When I was just launching my career in the mid-90’s, I admit to being a bit jealous of some of my friends and colleagues in the sciences who seemed to be attending small professional meetings. Although I enjoyed (and continue to enjoy) the Joint Mathematics Meetings, I longed for a smaller, more focused meeting where I could engage in deeper discourse. A flier on a bulletin board caught my eye about a conference for mathematicians, economists, ecologists, fisheries and forestry modelers, and others – the conference was run by a group called the Resource Modeling Association. Given my interests in mathematics and the environment, I decided to attend. I realized immediately that I’d found my niche – and I now gladly invite you to join us. If you have been enjoying the JMM sessions on natural resource modeling, environmental modeling, and climate change modeling, you should check out this group. I have learned so much from the interdisciplinary talks that have invited me to bring my expertise and ideas to a wide variety of projects that use mathematical modeling to contribute to our understanding about natural resources, climate change, conservation, fisheries management, forestry management, and more. The RMA meetings are held in the summer and the venues are always gorgeous. The meetings alternate between locations in North America and locations outside of North America – last year, we were in Brisbane, Australia. This year, we’ll be in Ithaca, New York. Next year, we’ll be in Vilnius, Lithuania. My association with this group has enabled me to travel all over the world, visiting locations I never would have seen otherwise.
Please join us at the World Conference on Natural Resource Modeling. This annual meeting is run by the Resource Modeling Association. In June 2013, the conference will be held at Cornell University.

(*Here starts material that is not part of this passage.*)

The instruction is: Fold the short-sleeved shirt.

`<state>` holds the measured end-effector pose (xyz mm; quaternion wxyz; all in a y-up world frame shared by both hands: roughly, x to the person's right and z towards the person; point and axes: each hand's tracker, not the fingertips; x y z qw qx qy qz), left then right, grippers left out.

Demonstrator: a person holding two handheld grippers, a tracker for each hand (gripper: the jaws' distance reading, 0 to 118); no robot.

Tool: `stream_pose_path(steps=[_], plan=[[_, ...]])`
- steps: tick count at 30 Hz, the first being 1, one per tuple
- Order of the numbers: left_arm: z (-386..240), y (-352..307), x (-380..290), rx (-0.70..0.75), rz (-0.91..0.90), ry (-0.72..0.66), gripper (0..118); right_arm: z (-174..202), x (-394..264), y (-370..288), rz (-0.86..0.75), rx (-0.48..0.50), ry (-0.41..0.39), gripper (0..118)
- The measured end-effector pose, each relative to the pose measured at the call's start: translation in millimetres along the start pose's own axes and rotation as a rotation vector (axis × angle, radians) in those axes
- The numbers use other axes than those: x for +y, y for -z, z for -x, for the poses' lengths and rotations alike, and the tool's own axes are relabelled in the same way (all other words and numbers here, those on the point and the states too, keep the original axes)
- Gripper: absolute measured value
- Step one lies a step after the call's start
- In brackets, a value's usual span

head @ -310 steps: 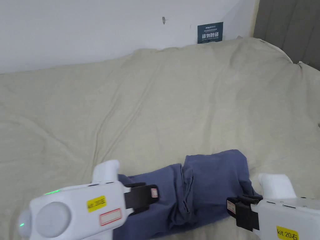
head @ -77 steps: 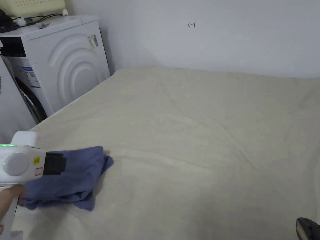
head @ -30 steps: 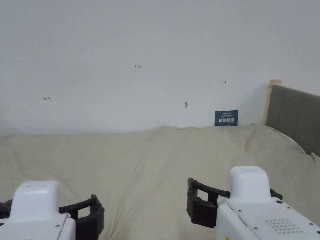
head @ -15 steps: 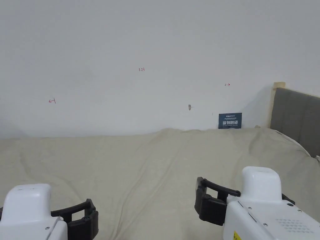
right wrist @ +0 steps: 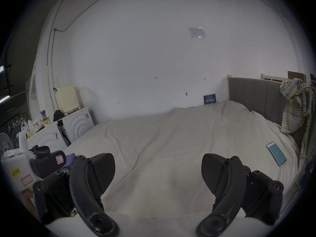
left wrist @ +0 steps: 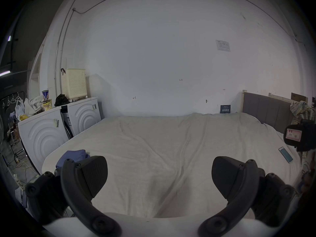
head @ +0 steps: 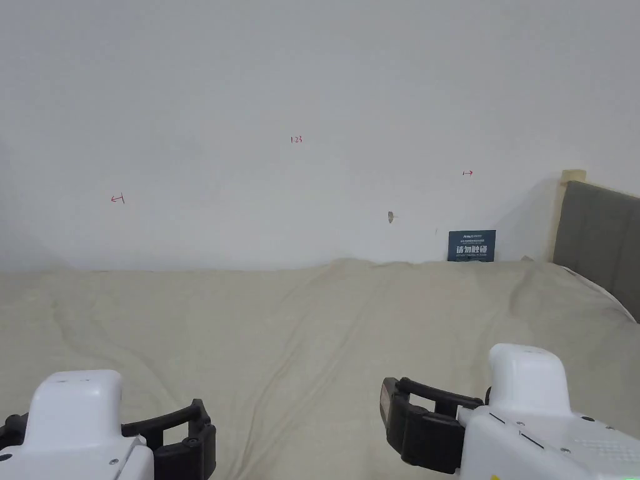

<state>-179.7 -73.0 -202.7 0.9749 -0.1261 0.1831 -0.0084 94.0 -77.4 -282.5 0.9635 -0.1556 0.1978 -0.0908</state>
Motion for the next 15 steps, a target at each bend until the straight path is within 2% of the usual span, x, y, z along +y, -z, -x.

Cornell University is located in Ithaca, New York, in the heart of the Finger Lakes, a beautiful area of lakes, farms, wineries, and outstanding restaurants. Keynote speakers include Evan Cooch (Cornell University) who will talk on “Inferences about Coupling from Ecological Surveillance Monitoring: Application of Information Theory to Nonlinear Systems,” Carla Gomes (Cornell University) who will discuss “Computational Sustainability,” John Livernois (University of Guelph), who will speak on “Empirical Tests of Nonrenewable Resource Modeling: What Have We Learned?,” Michael Neubert (Woods Hole Oceanographic Institute) who will discuss “Strategic Spatial Models for Fisheries Management,” and Steven Philips (AT&T Labs), with a talk on “Multiclass Modeling of Arctic Vegetation Distribution Shifts and Associated Feedbacks under Future Climate Change.”
These are relatively small conferences (generally around 100 people from multiple disciplines) that provide remarkable opportunities for deep discussions of issues of mutual interest. We welcome your participation and you are invited to present a 20-minute paper (abstracts due in April). Generous prizes are awarded for the best student papers.
The Resource Modeling Association was founded over 30 years ago by a group of mathematicians with interests in mathematical bioeconomics. The group started holding small workshops that quickly expanded to include ecologists, economists, and statisticians. The RMA’s mission is to encourage dialogue between scientists. The RMA works at the intersection of mathematical modeling, environmental science, and natural resource management. We formulate and analyze models to understand and inform the management of renewable and exhaustible resources. We are particularly concerned with the sustainable utilization of renewable resources and their vulnerability to anthropogenic and other disturbances.
The RMA publishes the journal Natural Resource Modeling. NRM is an international journal devoted to mathematical modeling of natural resource systems. The major theme for the journal is the development and analysis of mathematical models as tools for resource management and policy development. The analysis may be applied to a wide variety of resources: renewable and exhaustible resources, terrestrial and marine resources, energy, land and soils, water resources, problems of pollution and residuals, managed biological populations, agriculture and fisheries, rangeland and forest, wildlife and wilderness, preservation of endangered species and genetic diversity.